Heartfelt Host: How Tamron Hall’s Resilience and Purpose Guide Her Success

UPDATED: May 9, 2024
PUBLISHED: October 10, 2023
headshot of Tamron Hall

Broadcast journalist and TV host Tamron Hall proves that connecting with people on a deeper level not only engages and entertains—it’s also at the core of turning pain into purpose.
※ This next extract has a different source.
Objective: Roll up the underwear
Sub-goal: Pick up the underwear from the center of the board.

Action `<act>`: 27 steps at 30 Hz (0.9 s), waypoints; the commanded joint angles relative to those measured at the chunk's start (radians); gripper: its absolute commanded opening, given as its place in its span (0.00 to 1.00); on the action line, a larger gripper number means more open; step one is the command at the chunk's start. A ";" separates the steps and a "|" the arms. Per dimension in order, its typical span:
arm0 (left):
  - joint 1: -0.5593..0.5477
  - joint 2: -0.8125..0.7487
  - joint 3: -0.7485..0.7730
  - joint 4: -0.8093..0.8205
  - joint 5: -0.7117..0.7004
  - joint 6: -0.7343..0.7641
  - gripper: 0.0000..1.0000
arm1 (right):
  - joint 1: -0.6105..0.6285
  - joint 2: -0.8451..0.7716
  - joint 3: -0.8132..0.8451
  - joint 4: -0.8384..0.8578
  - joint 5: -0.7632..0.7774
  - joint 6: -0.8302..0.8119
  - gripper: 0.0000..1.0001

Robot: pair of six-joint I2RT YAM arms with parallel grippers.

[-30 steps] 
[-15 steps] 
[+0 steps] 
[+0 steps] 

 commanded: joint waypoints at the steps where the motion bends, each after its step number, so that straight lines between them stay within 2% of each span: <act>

“I have always been a part of a team sport with a coach. And when I worked in network news, I was part of the team and answered to the news director, or [the] president of the news division was the coach,” Hall recalls. “Suddenly, with this show, I am a team member, but I’m also the coach. I’m the leader, and I’m a player. I’m all of these things wrapped up in one, and I had to recognize that shift.”

Tamron Hall’s long road to success

When it comes to leading with purpose, Tamron Hall has it down to a science—but she says it hasn’t always felt that way. Hall made history as the first Black woman to co-host an hour of NBC’s “Today” show. But when news broke that she was abruptly leaving the show in February 2017 after losing her time slot amid the network’s programming restructure, the veteran broadcast journalist took the opportunity to focus on her family, her self-care and her next step.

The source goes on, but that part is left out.